L’avenir. L’arrivée de la mappemonde virtuelle « Google Earth » et des réseaux sociaux, en 2000-2005, a bouleversé la donne, explique Thierry Rousselin. En 2012, la moitié de l’armée de Terre française partage l’expérience du conflit en Afghanistan, contre 10 % au début. Les personnels en état-major y sont tous allés, mais les leçons qui en seront tirées ne s’appliqueront pas toujours ailleurs. La description physique du territoire d’un conflit doit désormais s’accompagner des données environnementales (hydrographie, climatologie et océanographie) de la population. Des opérateurs privés de satellites d’observation, dont Skype, vont fournir des informations stratégiques aux acteurs économiques, soucieux du profit à réaliser, et non plus seulement aux armées et aux Etats. Selon Thierry Rousselin, les erreurs de données par maladresses, qui se produisent tous les jours, sont plus à craindre que les risques de manipulations. Celles-ci s’avèrent en effet très difficiles, car il faut que tout soit cohérent et tenir deux cartographies : la « réelle » et la « fausse ». « La validation de l’information, c’est-à-dire toutes les trois heures, est un enjeu majeur ! »
Loïc Salmon
L’Institut français de géopolitique (IFG) de l’université Paris VIII a été créé en 2002 par les professeurs Yves Lacoste (géographie) et Béatrice Giblin (géopolitique), à la suite du succès de leur revue « Hérodote », née en 1976. En dix ans, l’IFG a décerné 46 thèses et compte, en 2012, 80 doctorants et 140 étudiants en masters 1 et 2 de géopolitique.
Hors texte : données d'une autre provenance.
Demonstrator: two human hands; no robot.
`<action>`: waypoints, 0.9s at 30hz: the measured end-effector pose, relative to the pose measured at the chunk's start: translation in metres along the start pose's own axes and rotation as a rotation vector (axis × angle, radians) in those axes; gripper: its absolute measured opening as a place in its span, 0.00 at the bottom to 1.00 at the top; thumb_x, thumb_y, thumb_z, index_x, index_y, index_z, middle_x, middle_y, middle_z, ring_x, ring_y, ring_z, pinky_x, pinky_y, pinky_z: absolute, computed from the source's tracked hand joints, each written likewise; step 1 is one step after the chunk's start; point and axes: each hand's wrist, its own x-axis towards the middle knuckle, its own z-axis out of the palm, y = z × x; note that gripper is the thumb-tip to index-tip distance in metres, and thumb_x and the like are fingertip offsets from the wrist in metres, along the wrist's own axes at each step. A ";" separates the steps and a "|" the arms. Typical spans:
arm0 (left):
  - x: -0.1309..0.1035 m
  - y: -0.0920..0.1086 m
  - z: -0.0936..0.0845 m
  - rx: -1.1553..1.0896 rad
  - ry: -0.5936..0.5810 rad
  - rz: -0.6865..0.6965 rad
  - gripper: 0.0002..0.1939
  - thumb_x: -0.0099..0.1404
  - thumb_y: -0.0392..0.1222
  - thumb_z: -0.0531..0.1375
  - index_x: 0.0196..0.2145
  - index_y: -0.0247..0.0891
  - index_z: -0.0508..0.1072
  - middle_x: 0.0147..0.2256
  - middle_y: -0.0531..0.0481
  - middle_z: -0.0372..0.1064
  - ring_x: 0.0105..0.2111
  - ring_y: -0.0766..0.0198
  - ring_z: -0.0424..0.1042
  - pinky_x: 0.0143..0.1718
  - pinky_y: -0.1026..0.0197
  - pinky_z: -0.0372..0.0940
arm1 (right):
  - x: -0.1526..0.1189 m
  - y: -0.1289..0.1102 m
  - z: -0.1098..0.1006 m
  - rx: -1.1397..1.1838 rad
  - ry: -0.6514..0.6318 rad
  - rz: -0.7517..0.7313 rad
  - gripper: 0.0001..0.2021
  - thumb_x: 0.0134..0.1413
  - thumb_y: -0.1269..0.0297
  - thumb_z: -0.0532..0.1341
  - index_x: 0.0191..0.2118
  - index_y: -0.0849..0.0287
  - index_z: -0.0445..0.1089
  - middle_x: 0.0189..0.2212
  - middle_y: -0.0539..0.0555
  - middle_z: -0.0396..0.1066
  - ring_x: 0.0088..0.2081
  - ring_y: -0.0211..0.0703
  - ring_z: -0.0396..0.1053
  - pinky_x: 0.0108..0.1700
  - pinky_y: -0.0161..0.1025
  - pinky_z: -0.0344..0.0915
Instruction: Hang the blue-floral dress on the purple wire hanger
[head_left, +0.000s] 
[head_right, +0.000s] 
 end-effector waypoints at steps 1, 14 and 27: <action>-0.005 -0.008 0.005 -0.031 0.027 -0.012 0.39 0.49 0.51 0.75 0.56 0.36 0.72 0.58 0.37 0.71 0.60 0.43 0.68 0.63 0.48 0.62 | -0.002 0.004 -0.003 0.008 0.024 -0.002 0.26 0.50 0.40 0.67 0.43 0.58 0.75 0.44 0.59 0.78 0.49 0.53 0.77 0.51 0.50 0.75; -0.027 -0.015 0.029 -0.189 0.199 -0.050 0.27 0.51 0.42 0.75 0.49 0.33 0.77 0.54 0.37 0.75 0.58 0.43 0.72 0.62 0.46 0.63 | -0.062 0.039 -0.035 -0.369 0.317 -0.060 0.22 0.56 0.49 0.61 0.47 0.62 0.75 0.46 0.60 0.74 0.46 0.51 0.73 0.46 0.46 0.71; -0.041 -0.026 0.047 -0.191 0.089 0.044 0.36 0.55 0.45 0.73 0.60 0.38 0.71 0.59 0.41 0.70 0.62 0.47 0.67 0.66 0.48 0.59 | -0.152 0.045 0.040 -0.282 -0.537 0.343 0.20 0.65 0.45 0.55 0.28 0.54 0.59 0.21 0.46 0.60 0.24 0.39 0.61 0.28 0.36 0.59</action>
La revue publie les travaux de jeunes chercheurs. Le mot « géopolitique » est apparu en 1979 dans le quotidien « Le Monde » pour désigner les rivalités de pouvoir sur un territoire dans les conflits en cours. De gauche à droite : Yves Lacoste ; Béatrice Giblin ; Alain Frachon directeur de la rédaction du « Monde » ; Delphine Papin, cartographe au « Monde ». Sont aussi intervenus : Michel Foucher, directeur de la formation, des études et de la recherche de l’Institut des hautes études de défense nationale ; Olivier Da Lage, rédacteur en chef à Radio-France International ; Thierry Rousselin, consultant de la société de cartographie « Géo212 ».